* **What the task asks**: Only the lines below, from the one with "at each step" through the one with "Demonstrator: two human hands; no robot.", are to be written out, exactly.

Items from a dataset
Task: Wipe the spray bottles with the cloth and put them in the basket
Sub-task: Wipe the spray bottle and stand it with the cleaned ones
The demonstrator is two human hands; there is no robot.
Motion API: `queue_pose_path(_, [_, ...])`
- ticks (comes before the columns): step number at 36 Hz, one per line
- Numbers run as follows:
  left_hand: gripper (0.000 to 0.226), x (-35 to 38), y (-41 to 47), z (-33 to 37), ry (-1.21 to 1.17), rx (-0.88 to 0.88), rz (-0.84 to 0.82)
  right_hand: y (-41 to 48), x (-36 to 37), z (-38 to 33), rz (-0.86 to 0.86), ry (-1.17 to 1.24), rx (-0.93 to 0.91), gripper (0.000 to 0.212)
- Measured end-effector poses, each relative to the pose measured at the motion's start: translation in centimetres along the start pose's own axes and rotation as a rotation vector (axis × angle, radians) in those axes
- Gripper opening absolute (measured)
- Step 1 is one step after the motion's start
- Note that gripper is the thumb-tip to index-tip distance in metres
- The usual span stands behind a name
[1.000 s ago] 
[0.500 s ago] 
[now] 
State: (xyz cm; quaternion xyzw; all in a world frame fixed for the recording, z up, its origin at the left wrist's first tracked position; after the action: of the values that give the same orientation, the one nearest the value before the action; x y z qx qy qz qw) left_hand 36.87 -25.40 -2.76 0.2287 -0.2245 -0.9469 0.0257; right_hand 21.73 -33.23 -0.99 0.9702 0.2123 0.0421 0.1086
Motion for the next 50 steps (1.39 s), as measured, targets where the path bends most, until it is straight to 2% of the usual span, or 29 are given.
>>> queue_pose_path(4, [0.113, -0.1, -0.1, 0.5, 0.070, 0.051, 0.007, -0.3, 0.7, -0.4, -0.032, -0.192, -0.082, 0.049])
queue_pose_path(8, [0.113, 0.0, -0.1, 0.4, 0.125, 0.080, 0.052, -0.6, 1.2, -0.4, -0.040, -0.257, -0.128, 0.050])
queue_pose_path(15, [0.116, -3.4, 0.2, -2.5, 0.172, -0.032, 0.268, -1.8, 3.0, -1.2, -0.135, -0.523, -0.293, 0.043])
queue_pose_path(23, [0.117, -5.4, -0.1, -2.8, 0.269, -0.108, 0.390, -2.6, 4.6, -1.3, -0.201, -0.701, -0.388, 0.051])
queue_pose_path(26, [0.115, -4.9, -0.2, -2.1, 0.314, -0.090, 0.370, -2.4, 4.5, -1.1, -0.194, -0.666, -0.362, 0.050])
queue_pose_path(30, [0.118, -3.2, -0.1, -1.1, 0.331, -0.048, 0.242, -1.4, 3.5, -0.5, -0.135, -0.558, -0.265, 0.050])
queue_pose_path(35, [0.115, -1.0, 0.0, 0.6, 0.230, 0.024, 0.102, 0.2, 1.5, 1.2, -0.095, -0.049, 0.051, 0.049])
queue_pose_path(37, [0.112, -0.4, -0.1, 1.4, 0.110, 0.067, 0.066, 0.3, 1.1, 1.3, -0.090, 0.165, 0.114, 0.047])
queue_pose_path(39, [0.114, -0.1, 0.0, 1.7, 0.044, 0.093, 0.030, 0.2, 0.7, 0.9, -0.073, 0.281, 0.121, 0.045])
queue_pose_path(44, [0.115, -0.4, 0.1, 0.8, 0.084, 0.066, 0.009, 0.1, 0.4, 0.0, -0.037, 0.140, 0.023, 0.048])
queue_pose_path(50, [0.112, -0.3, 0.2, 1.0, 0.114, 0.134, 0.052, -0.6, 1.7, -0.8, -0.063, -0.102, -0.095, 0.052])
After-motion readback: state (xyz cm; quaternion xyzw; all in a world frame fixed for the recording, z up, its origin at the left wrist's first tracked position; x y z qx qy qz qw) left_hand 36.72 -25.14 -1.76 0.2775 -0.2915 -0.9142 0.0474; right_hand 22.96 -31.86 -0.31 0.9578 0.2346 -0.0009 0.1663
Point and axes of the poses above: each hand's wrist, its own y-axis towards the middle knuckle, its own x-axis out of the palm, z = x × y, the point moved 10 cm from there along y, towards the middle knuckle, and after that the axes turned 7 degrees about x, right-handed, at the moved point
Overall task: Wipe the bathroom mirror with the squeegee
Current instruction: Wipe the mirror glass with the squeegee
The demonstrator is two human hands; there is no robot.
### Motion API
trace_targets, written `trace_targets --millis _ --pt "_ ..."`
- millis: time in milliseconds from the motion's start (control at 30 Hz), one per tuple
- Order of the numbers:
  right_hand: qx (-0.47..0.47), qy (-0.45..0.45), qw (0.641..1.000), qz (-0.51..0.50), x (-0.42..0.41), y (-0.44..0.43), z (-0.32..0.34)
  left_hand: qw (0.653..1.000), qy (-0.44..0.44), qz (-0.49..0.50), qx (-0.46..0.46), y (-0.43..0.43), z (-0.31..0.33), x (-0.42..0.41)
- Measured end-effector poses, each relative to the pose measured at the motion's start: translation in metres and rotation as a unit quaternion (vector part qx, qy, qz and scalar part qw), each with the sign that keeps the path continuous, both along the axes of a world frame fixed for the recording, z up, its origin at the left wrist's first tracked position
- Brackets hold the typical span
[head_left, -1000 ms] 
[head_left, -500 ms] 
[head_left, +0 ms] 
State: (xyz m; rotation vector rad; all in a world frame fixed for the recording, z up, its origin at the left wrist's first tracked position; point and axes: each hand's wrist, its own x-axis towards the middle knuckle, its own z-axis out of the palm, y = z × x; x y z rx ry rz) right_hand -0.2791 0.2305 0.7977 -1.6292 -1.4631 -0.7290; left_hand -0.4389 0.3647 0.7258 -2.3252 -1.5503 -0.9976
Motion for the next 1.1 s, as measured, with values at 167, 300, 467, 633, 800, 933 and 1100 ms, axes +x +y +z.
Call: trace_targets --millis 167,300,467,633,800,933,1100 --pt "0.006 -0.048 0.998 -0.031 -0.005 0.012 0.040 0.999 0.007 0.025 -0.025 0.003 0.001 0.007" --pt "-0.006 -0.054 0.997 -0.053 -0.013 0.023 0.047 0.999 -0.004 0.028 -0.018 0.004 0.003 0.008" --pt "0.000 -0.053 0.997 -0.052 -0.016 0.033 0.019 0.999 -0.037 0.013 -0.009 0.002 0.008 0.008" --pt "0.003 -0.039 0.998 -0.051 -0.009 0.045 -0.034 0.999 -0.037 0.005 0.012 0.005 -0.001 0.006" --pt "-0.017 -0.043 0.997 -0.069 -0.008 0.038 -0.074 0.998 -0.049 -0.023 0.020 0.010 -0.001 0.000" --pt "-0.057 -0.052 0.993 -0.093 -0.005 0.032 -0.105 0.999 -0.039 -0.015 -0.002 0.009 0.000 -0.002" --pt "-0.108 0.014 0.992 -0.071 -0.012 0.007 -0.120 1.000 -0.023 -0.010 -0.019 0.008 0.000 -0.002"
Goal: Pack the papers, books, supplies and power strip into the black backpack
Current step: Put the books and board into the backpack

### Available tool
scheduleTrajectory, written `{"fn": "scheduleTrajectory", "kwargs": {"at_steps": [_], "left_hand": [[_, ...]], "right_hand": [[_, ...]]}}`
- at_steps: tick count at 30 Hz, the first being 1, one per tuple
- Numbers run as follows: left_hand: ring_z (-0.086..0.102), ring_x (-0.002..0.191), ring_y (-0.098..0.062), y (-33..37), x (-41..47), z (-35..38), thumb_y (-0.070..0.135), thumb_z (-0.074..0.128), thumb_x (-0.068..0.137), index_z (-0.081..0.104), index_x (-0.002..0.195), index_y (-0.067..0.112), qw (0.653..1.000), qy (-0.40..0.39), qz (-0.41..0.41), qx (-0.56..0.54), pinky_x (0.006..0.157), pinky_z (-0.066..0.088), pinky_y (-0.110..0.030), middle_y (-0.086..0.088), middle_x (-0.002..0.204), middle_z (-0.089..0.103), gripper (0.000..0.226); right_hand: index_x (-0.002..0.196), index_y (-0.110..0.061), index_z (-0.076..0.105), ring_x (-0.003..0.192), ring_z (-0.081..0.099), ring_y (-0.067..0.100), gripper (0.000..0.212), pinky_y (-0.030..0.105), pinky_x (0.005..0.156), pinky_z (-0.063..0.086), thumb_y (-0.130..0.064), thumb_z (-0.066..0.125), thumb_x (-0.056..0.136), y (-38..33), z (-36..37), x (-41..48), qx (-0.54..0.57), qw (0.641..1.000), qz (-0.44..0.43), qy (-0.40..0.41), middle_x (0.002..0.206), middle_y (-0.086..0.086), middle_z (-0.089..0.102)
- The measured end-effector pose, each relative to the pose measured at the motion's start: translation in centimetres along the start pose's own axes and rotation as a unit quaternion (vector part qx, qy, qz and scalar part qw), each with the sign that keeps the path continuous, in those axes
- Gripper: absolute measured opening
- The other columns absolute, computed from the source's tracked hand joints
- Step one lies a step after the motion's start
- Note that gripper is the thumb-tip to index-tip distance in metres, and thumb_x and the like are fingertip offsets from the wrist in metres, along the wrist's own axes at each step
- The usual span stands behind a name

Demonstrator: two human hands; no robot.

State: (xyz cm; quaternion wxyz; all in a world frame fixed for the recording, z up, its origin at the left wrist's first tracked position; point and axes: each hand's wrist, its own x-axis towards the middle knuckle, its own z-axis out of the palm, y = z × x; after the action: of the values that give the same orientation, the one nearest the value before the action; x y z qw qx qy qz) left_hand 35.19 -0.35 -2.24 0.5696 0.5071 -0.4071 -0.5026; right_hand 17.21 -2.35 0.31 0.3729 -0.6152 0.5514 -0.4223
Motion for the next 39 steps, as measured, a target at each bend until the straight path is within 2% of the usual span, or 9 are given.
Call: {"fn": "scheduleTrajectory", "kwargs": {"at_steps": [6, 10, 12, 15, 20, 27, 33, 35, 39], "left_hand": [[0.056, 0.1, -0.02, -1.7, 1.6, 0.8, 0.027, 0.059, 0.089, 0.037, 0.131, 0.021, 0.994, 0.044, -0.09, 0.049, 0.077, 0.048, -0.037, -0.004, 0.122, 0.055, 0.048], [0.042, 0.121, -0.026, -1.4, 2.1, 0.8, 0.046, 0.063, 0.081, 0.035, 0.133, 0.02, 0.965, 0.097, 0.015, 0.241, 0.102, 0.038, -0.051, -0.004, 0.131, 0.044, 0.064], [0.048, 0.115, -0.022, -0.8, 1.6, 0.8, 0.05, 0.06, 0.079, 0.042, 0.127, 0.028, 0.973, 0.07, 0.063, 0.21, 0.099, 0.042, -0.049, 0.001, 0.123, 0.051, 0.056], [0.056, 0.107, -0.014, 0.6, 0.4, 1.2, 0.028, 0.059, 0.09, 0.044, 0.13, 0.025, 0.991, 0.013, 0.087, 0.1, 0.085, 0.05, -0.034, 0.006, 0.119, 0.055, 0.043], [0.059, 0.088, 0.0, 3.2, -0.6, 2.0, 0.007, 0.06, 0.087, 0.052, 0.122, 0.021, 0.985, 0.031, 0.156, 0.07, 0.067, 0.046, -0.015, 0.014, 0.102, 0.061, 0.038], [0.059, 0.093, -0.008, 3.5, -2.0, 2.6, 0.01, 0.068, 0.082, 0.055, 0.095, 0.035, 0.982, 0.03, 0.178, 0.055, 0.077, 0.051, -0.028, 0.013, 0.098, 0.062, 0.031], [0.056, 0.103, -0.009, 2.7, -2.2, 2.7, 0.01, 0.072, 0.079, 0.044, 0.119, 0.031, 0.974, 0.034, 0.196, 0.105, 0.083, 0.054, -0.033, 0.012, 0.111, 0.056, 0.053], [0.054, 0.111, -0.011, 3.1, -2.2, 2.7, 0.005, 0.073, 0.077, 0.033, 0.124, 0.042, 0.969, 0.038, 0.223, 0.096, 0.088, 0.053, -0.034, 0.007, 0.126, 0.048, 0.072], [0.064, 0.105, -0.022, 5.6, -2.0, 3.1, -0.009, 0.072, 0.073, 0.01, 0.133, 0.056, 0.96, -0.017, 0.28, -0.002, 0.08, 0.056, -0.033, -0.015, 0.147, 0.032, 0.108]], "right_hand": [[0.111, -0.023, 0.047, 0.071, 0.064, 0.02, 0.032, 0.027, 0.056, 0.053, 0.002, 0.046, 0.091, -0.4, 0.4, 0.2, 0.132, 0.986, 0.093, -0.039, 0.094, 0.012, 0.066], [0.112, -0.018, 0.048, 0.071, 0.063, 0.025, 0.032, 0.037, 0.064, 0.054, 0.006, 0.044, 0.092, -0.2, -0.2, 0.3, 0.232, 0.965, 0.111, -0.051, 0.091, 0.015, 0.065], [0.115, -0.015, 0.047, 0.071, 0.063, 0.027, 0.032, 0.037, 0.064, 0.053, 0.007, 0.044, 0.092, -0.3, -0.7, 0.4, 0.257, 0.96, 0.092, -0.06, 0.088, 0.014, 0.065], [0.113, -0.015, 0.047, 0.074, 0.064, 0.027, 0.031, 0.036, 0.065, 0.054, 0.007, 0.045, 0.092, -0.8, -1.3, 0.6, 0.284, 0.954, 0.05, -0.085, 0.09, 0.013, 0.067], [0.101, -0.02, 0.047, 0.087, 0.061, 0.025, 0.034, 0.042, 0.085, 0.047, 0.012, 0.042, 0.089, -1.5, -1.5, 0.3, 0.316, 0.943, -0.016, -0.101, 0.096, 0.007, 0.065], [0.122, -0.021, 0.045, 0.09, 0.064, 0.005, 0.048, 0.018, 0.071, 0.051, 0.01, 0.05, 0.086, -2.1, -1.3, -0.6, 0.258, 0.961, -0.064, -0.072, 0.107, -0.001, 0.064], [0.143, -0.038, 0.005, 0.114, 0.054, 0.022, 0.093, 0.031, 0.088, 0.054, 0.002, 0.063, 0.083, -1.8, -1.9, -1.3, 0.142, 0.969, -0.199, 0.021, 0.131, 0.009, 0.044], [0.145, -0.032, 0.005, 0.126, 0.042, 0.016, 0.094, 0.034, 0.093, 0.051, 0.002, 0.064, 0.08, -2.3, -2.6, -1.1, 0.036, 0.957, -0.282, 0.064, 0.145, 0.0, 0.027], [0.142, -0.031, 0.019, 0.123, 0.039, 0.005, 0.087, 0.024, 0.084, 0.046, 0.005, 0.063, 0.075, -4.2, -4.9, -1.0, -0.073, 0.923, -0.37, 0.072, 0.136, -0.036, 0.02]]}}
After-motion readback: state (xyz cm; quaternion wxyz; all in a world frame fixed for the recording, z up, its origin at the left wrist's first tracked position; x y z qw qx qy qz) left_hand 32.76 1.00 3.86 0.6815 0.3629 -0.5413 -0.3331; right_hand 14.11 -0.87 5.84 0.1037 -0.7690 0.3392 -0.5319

* **Output of the exercise**:
- Note that gripper is the thumb-tip to index-tip distance in metres, and thumb_x and the like are fingertip offsets from the wrist in metres, along the wrist's own axes at each step
- The usual span stands behind a name

Demonstrator: two human hands; no robot.

Nothing further belongs to this answer.